What this task involves
Using the records below, quote only the span that opens with the line containing "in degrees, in" and closes with the line containing "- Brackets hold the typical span", exactly and inclusively.

(Stored entries)
- - - - - - -
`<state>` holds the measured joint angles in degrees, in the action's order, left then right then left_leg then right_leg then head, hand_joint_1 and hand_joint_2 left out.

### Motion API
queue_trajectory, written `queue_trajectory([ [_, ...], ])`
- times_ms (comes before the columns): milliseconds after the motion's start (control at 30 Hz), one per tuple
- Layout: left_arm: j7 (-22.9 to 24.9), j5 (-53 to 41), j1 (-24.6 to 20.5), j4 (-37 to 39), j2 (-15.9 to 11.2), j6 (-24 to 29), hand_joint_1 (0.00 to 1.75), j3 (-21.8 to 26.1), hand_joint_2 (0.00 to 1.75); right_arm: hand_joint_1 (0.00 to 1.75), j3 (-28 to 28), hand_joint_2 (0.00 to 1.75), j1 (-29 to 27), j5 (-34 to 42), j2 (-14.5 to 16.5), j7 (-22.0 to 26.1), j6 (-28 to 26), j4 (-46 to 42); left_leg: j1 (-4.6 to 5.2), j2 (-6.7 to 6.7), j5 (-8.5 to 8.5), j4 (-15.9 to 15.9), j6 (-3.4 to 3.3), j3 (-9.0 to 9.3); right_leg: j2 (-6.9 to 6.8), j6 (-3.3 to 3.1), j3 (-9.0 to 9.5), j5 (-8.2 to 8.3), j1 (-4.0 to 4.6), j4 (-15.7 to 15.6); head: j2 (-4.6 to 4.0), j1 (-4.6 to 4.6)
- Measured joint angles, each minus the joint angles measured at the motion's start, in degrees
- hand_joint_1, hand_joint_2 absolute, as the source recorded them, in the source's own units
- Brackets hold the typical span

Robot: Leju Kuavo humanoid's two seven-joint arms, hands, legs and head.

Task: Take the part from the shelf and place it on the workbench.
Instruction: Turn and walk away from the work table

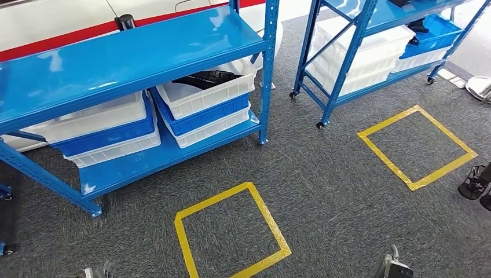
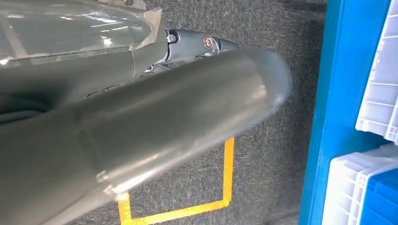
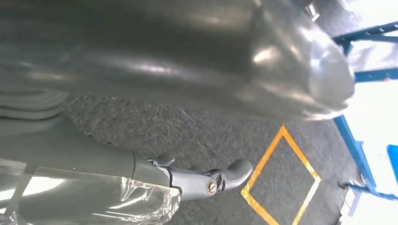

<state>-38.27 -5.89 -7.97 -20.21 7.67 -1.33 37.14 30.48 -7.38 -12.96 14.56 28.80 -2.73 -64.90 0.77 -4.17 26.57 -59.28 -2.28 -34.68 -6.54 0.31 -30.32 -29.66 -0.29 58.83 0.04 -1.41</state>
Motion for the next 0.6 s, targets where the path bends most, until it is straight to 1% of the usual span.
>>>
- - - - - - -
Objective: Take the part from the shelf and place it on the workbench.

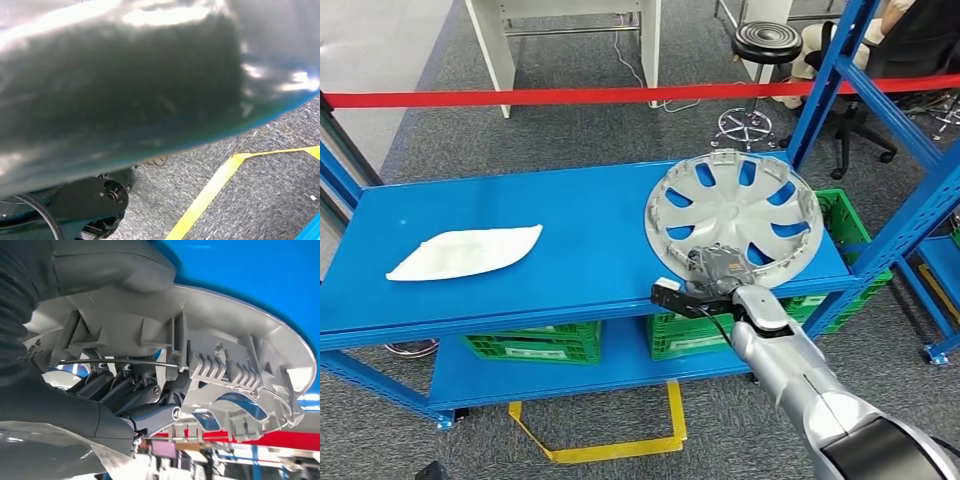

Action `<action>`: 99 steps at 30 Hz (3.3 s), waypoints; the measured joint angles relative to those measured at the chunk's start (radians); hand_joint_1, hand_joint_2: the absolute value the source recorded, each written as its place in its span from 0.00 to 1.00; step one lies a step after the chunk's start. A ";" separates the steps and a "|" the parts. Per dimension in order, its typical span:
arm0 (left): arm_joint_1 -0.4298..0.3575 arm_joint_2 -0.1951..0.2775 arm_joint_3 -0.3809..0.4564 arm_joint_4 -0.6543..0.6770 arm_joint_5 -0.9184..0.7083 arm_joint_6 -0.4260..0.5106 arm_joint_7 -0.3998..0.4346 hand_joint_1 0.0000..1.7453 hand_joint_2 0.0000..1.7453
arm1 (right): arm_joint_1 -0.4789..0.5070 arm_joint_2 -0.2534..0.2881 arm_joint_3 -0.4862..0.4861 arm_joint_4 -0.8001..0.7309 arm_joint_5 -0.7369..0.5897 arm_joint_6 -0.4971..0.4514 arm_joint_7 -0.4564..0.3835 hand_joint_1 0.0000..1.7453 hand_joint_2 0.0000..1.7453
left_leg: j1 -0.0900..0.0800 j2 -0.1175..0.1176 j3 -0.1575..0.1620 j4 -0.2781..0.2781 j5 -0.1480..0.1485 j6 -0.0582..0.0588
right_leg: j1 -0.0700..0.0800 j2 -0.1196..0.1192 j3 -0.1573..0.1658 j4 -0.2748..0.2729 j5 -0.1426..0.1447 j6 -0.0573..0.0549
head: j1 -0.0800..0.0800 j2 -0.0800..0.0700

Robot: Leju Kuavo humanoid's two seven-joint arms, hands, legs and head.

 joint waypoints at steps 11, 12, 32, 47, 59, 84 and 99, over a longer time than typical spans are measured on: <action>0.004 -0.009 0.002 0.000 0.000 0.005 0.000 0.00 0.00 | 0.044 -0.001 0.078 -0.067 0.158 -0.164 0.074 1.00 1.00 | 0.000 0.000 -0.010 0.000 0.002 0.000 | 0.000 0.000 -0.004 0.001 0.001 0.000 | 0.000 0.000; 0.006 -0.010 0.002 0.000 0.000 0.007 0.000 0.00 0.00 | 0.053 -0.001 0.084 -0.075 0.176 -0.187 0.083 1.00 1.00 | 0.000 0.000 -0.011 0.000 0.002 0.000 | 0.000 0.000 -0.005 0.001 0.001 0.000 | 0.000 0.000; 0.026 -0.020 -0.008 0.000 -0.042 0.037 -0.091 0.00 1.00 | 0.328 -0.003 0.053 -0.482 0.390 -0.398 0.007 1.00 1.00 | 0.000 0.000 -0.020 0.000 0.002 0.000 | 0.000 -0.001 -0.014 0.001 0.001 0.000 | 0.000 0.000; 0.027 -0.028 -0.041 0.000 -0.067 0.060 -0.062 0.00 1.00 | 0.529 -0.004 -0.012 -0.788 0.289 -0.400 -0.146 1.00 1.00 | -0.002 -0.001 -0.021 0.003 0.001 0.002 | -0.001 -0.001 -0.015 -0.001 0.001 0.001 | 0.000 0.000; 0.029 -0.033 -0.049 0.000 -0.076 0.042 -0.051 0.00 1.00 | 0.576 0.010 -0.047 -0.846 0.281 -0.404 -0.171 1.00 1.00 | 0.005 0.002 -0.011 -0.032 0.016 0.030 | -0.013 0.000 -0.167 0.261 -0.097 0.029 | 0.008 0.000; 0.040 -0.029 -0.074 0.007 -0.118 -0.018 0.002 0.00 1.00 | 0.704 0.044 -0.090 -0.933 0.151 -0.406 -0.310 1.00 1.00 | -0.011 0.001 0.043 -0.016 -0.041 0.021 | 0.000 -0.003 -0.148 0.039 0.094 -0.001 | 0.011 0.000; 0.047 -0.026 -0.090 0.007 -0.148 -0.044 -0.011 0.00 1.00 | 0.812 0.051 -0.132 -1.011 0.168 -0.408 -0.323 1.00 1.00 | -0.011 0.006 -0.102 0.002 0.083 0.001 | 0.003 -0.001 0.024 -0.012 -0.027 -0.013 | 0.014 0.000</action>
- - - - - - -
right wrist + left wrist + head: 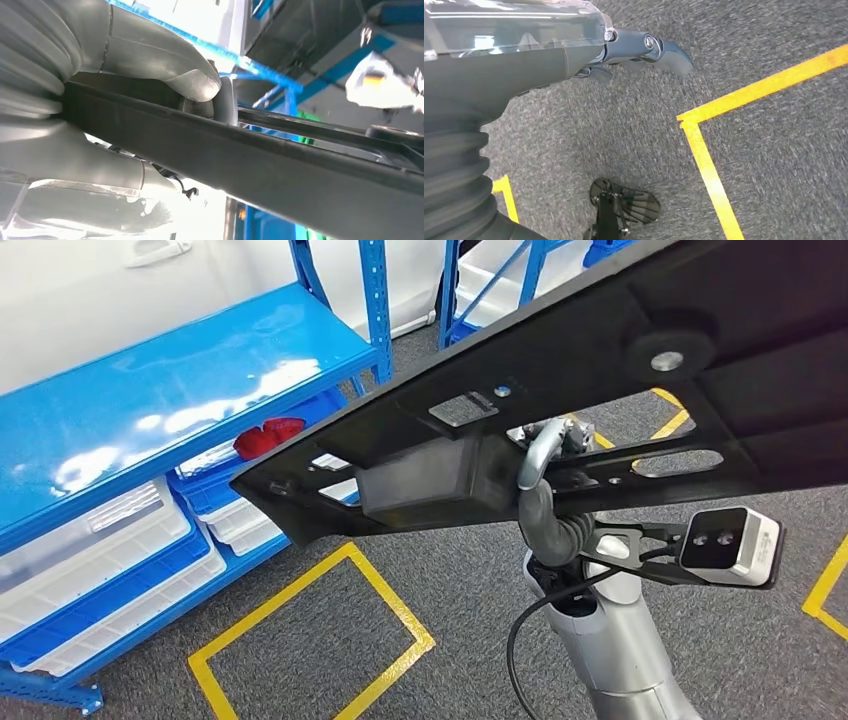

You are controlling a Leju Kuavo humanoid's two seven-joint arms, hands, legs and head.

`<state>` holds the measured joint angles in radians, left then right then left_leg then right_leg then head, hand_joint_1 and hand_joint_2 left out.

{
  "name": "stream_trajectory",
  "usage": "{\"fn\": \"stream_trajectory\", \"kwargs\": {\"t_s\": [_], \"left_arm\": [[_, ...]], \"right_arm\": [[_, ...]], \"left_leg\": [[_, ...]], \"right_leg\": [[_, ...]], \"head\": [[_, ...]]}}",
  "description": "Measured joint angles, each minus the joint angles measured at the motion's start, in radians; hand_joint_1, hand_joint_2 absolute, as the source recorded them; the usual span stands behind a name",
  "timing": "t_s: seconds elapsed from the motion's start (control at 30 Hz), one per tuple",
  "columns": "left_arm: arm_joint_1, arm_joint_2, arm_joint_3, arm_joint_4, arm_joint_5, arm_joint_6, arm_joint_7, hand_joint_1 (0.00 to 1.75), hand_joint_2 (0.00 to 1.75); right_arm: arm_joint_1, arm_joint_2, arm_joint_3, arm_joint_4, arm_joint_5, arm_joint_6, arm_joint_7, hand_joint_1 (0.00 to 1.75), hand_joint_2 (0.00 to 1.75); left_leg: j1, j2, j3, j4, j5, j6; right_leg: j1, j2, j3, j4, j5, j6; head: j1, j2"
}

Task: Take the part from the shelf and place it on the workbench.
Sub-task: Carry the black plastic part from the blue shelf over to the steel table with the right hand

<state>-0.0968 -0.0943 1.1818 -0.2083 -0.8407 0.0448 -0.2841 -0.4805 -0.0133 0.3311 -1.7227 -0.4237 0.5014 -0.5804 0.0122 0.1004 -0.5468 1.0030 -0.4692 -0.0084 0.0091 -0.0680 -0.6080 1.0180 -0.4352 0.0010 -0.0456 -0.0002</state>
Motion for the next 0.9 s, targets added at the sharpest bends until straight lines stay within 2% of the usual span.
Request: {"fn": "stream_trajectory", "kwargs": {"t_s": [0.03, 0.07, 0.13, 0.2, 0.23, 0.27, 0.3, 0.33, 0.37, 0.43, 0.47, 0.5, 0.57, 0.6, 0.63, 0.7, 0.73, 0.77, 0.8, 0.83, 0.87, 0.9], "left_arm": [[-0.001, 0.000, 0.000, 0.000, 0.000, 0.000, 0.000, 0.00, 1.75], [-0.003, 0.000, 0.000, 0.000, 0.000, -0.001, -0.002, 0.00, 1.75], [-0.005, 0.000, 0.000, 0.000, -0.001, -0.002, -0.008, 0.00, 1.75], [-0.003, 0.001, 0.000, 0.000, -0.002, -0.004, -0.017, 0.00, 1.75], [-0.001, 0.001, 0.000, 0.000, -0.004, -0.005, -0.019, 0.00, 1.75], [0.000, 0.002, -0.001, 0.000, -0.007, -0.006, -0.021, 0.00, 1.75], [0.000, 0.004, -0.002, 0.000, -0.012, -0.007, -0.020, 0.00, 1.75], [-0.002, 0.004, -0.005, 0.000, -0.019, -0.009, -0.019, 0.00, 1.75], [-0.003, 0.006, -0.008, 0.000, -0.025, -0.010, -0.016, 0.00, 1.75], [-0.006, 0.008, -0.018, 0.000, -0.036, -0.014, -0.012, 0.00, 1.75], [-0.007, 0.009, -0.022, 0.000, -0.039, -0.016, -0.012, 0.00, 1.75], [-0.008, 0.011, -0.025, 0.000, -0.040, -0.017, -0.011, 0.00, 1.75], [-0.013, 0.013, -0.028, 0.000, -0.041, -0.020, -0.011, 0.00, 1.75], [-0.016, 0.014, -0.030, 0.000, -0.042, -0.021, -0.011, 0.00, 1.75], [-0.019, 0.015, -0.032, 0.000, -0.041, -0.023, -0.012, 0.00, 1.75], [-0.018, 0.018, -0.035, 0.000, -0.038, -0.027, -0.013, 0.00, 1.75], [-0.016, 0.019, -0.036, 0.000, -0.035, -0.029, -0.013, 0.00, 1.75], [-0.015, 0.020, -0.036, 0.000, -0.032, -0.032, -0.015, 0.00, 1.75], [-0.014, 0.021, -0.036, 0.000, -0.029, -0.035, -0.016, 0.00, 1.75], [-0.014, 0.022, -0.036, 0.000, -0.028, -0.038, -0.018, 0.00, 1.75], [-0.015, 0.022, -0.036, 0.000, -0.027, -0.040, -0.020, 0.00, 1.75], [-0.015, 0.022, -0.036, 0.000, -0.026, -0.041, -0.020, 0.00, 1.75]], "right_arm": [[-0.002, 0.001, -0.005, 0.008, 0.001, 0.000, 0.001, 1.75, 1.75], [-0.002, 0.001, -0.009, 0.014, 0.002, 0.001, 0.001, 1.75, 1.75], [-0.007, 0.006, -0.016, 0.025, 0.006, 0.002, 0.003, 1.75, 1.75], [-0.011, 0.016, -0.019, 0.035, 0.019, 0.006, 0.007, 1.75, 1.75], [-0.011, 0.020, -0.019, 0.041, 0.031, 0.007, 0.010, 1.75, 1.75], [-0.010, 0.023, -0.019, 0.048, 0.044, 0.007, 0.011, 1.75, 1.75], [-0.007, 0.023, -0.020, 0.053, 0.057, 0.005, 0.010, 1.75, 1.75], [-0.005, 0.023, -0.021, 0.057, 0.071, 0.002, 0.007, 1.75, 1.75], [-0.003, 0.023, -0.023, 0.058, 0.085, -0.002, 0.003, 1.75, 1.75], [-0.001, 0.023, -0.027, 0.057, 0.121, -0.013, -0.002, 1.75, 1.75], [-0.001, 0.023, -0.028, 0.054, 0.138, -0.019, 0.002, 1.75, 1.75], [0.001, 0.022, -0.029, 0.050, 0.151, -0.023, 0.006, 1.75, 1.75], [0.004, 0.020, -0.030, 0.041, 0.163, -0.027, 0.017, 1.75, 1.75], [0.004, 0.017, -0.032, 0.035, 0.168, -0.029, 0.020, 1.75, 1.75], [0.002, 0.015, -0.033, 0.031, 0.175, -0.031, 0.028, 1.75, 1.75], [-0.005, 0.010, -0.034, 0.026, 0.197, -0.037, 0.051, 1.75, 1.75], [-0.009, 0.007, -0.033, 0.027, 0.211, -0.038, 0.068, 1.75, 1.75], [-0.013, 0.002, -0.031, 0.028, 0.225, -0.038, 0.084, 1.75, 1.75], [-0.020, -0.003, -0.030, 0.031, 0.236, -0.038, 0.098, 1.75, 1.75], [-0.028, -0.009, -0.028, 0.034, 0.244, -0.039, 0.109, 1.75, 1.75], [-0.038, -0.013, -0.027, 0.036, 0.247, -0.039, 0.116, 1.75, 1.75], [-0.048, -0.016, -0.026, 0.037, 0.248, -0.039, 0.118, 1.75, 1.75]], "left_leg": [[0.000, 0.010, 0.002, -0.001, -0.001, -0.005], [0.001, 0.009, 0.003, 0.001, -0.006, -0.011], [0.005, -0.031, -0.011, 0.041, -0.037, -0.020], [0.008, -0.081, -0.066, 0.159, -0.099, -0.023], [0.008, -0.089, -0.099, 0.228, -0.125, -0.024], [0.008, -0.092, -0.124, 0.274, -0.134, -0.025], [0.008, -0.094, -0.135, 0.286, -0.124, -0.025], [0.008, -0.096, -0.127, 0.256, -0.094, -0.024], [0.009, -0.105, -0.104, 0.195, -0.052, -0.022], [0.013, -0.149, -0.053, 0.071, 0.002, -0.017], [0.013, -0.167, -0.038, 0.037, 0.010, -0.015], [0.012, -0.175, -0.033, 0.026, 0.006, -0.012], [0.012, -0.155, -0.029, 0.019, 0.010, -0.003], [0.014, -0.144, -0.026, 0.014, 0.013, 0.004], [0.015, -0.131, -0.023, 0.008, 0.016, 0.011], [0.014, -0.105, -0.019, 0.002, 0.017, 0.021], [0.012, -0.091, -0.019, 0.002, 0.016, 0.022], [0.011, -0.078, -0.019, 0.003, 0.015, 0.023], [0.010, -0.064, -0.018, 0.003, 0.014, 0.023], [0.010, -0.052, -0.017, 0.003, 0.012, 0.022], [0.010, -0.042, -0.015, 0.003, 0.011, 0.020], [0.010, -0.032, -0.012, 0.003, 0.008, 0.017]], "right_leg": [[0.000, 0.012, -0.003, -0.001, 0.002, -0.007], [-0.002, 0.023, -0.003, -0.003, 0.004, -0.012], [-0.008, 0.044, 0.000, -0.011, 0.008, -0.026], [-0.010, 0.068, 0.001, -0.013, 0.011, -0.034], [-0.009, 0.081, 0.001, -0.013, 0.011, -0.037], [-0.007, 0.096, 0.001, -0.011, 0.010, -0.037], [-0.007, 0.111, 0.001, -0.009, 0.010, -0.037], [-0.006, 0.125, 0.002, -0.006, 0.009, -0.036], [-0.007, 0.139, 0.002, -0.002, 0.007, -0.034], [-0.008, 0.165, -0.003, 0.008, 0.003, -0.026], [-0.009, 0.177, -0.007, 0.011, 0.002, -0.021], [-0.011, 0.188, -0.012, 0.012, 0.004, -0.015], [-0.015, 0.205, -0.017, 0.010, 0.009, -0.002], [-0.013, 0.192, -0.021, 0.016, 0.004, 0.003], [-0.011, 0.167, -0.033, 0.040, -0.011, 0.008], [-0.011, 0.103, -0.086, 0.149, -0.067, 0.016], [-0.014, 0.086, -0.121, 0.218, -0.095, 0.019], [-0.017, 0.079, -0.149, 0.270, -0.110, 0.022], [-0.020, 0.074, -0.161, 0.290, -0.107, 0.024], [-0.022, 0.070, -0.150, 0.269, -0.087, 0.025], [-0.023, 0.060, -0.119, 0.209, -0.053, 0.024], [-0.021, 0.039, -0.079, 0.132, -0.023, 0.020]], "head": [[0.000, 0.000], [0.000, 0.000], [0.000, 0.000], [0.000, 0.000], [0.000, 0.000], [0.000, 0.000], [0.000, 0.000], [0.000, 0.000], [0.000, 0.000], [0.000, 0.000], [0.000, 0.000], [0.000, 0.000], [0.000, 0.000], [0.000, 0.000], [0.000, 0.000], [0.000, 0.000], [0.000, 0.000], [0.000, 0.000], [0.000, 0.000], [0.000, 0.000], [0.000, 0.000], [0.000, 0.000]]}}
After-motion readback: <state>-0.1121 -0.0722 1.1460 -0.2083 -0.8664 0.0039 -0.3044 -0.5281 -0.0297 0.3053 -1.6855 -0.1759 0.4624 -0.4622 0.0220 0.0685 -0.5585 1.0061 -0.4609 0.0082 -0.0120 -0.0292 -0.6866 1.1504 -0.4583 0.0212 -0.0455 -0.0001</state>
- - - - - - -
Answer space
`<state>` holds the measured joint angles in degrees, in the action's order, left then right then left_leg then right_leg then head, hand_joint_1 and hand_joint_2 left out.

### Motion API
queue_trajectory, written `queue_trajectory([ [_, ...], ])`
- times_ms (comes before the columns): milliseconds after the motion's start (control at 30 Hz), one per tuple
- Layout: left_arm: j7 (-22.9 to 24.9), j5 (-53 to 41), j1 (-24.6 to 20.5), j4 (-37 to 39), j2 (-15.9 to 11.2), j6 (-24 to 29), hand_joint_1 (0.00 to 1.75), j3 (-21.8 to 26.1), hand_joint_2 (0.00 to 1.75); right_arm: hand_joint_1 (0.00 to 1.75), j3 (-28 to 28), hand_joint_2 (0.00 to 1.75), j1 (-29 to 27), j5 (-34 to 42), j2 (-14.5 to 16.5), j7 (-22.0 to 26.1), j6 (-28 to 26), j4 (-46 to 42); left_leg: j1 (-4.6 to 5.2), j2 (-6.7 to 6.7), j5 (-8.5 to 8.5), j4 (-15.9 to 15.9), j6 (-3.4 to 3.3), j3 (-9.0 to 9.3); right_leg: j2 (-6.9 to 6.8), j6 (-3.3 to 3.1), j3 (-9.0 to 9.5), j5 (-8.2 to 8.3), j1 (-4.0 to 4.6), j4 (-15.7 to 15.6); head: j2 (-4.6 to 4.0), j1 (-4.6 to 4.6)
- Measured joint angles, each minus the joint angles measured at the motion's start, in degrees
- hand_joint_1, hand_joint_2 absolute, as the source recorded them, in the source's own units
- Brackets hold the typical span

The exercise has been fully completed.